Decision Modeling
Program Description
As the exposure of autonomous systems increases within the various services in society, it has become increasingly apparent that there is a need for understanding how humans interact with these systems on the user decision level. A salient question is: How best should the human element be integrated within such a system? It is clear that too much input floods the user, such that many user decisions are rushed. It is also clear that too little input bores the user, such that reaction ability and time can be suspect. It is also well known that humans are very good at complex strategies, while machines are very good at repeating fast, well known commands. While it appears that the “best” interface between a user and the system is between these extremes, it is also noted that user decisions (type and frequency) may change as the environment changes.
The objective of this program is to develop and validate modeling methodologies which can encapsulate human user decision making when controlling complex systems involving many autonomous agents. Specifically, this program develops hybrid-stochastic system identification techniques that can be used to identify a hybrid model of user decisions from user data when controlling a complex system. This model will enable the probabilistic evaluation of an “average” and a “deviation” of each decision, as well as their dependency on environmental parameters. It is envisioned that the identified hybrid model can be used to evaluate when users have difficulty making decisions. The AFRL Human Effectiveness Directorate will lead a series of experiments with AFRL subject pool to develop user data for identification and evaluation; the end experiment will evaluate adaptive tasking, an approach where decision number/complexity adapt based on the changing environment.
Sponsor
AFOSR
Staff and Students
- David Schneider, ME Ph.D., Student Teaming Approaches for Multiple Vehicle Coordination and Control
- Jesse Veverka, AE Ph.D., Student Operator Decision Modeling in Semi-Autonomous Multiple Vehicle Systems
Publications
- D. Schneider, M. Campbell, “Real Time Optimal Task Allocation in Highly Dynamic Environments,” submitted to the ASME Journal of Dynamic Systems, Measurement and Control.

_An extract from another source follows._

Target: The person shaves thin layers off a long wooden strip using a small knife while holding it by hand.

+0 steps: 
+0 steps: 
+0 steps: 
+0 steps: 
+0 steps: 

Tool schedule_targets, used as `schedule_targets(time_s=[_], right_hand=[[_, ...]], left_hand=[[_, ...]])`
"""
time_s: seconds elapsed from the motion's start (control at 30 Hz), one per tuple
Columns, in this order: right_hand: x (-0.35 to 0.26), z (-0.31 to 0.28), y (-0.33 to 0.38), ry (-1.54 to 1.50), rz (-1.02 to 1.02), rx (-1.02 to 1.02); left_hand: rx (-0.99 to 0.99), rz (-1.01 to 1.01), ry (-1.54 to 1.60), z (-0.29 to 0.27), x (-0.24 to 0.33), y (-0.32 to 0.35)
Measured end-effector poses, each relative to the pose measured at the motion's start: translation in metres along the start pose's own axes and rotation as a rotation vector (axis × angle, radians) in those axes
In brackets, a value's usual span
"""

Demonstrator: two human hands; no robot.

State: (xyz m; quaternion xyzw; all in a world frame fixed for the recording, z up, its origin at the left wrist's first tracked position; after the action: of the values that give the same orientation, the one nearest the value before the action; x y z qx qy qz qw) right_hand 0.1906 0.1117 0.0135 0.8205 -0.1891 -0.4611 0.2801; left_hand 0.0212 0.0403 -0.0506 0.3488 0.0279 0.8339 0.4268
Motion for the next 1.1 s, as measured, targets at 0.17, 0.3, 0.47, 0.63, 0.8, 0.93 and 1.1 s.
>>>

- J. Veverka, M. Campbell, “Operator Decision Modeling for ISR Type Missions,” IEEE Conference on Systems, Man, and Cybernetics, Oct 2005.

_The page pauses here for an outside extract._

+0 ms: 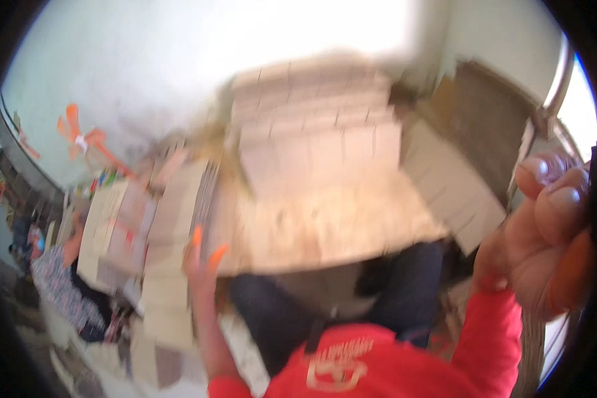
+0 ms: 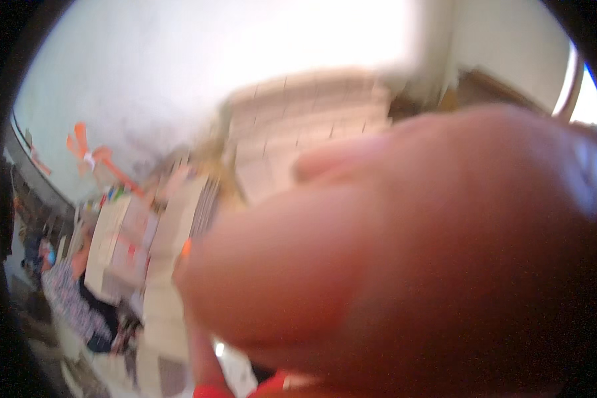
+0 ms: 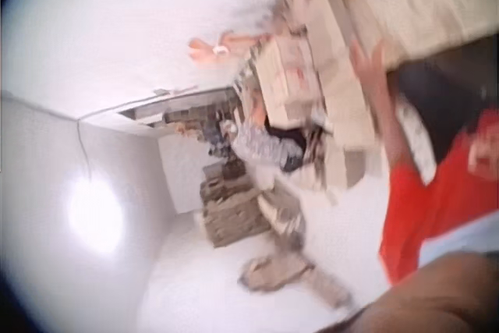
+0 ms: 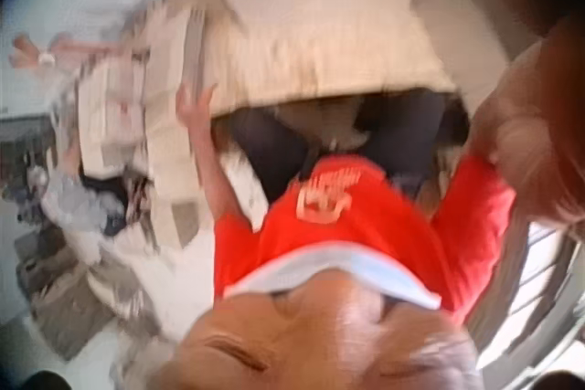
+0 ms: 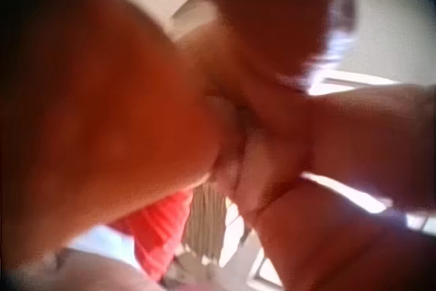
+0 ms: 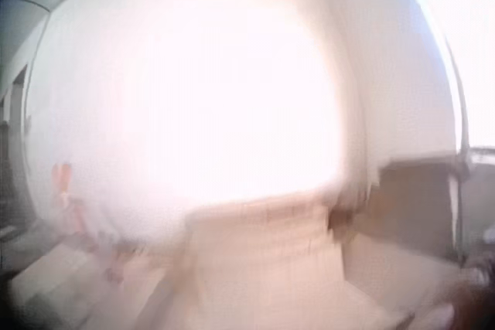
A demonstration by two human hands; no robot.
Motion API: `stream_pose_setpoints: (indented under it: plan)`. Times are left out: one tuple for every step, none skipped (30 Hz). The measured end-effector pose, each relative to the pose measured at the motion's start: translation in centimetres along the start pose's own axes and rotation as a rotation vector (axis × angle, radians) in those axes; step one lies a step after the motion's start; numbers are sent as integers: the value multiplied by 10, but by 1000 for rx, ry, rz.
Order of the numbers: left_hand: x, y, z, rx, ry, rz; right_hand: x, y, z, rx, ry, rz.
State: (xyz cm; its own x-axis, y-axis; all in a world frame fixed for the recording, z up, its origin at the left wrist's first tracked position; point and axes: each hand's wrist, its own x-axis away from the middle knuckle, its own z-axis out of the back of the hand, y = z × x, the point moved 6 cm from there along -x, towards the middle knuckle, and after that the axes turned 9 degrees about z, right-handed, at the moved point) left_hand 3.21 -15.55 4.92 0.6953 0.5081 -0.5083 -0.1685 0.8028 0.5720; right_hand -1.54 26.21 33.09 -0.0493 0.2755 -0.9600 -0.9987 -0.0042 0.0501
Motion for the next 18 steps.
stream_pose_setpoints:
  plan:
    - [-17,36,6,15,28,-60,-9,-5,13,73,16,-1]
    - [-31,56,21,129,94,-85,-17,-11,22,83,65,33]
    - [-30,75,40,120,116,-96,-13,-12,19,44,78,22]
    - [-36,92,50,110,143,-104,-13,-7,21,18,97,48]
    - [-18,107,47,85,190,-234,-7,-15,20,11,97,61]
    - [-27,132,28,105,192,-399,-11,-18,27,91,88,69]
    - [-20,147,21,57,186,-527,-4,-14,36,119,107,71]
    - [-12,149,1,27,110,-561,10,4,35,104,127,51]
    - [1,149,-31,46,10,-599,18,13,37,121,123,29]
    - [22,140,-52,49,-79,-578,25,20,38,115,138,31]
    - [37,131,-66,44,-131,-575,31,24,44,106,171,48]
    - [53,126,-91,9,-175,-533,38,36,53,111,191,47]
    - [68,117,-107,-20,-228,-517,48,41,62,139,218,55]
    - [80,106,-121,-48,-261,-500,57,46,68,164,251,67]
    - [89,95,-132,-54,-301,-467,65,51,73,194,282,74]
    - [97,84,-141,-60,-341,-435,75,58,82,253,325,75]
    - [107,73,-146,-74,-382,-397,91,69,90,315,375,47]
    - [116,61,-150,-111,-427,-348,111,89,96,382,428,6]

- D. Schneider, M. Campbell, “Real Time Optimal Task Allocation in Highly Dynamic Environments,” ASME International Mechanical Engineering Congress and Exposition, Nov 2005.
- J. Veverka, M. Campbell, “Towards an Operator Decision Model for ISR Type Missions,” AIAA Guidance, Navigation and Control Conference, Aug 2005.
- M. Campbell, R. D’Andrea, J.-W. Lee, and E. Scholte, “Experimental Demonstrations of Semi-Autonomous Control,” 2004 American Control Conference, June 2004.
- Veverka, J. and Campbell, M., “Experimental Study of Information Load on Operators in Semi-Autonomous Systems,” 2003 AIAA Guidance, Navigation and Control Conference, Austin TX, Aug. 2003.
- J. Sullivan, S. Waydo, and Campbell, M., “Using Stream Functions to Generate Complex Behavior,” 2003 AIAA Guidance, Navigation and Control Conference, Austin TX, Aug. 2003.
- A. I. Chaudhry, R. D’Andrea, and M. Campbell, “RoboFlag – A Framework for Exploring Control, Planning, and Human Interface Issues Related to Coordinating Multiple Robots in a Realtime Dynamic Environment,” 11th International Conference on Advanced Robotic, Portugal, June 2003.
- Campbell, M., D’Andrea, R., Schneider, D., Chaudhry, A., Waydo, S., Sullivan, J., Veverka, J., Klochko, A., “RoboFlag Games using Systems Based, Hierarchical Control,” American Control Conference, June 2003.